An Annaliste Perspective

During a medium-term cycle (moyenne duree) of 600 years, or in the new scenario, a longue duree of 1000 years, a remarkable “palace”-based civilization flourished on Crete, with an undeniable organizational and cultural homogeneity. A parallel with later Greek city-states is helpful: they were continually fighting each other, but shared a religious pantheon and a common mentalite or way of seeing the world, and tended to build similar domestic and public architecture. Arguably the short-term history of each “palace” was of a world of political events and personalities, focused on competition between particular families for control over people and resources, power, and wealth. But beneath this there must have existed deeper, more long-lasting structural principles which gave rise to and helped maintain this first European civilization.

Currently this foundation is sought in communal ritual, associated from Early Minoan times onwards with feasting within the proto-palaces, the open-access “court-complexes.” This can harmonize well with my older view of the Early Minoan development of a Sacred Geography across the Cretan landscape and the later “palace” as akin to a great Medieval monastery (Bintliff 1977a—b). In sacred geographies settled and unsettled places in the landscape are given cultural meaning through ritual ceremonies or processions, or through associations with mythical and religious concepts, rather than through economic and political connections.

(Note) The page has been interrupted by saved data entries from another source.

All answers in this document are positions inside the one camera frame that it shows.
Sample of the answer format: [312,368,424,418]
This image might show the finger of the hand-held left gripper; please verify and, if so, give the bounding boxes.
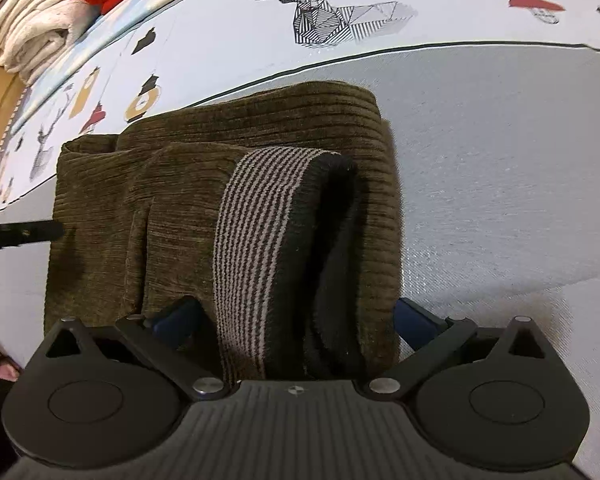
[0,218,65,252]

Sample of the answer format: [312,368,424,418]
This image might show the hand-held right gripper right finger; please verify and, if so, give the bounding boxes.
[367,297,549,403]

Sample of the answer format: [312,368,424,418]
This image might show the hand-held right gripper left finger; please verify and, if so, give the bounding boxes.
[42,295,227,402]

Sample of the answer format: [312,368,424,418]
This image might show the olive corduroy pants striped waistband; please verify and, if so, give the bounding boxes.
[44,79,405,383]

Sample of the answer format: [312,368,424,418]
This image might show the person's leg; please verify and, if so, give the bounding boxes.
[0,352,23,383]

Some see the slow elaboration of settlements during the long Greek Neolithic era as preparing the way for the rise of “central places,” which become commoner by EBA times. Within larger settlements, the dynamics of “corporate communities” may increase intercommunity competition at the same time as a more intense internalized political structure, leading to “city-state” forms of community. Stimuli which “feed” the energy within such systems, such as the adoption of the plough and Secondary Products, Mediterranean polyculture (olive and wine cultivation) and bronze metallurgy, or the arrival of sailing-ships, continually enhanced the size and power of pioneer “city-states” emerging from the later Neolithic corporate communities. If a more communal and ritual emphasis is now prevalent for comprehending the ethos of the First and Second Palaces, then this longer-term viewpoint from Late Neolithic times, some 2500 years or so, becomes a significant but more complex developmental trend.

The suggested existence of more competitive or heterarchical social structures within the EM and First Palace corporate communities at the larger centers, could be seen as creating the potential for the observed tendency during the Second Palace era (especially after the Thera eruption), for a genuine dominant political elite to emerge. In the medium term, the suggestions of interstate warfare or absorption and a possible expansionism out of Knossos hint at varied local histories for each major region and for each political center of Crete, which then can include the short-term historical events which may have brought Mycenaean conquerors or allies to the island, achieving what finally looks like a partial conquest.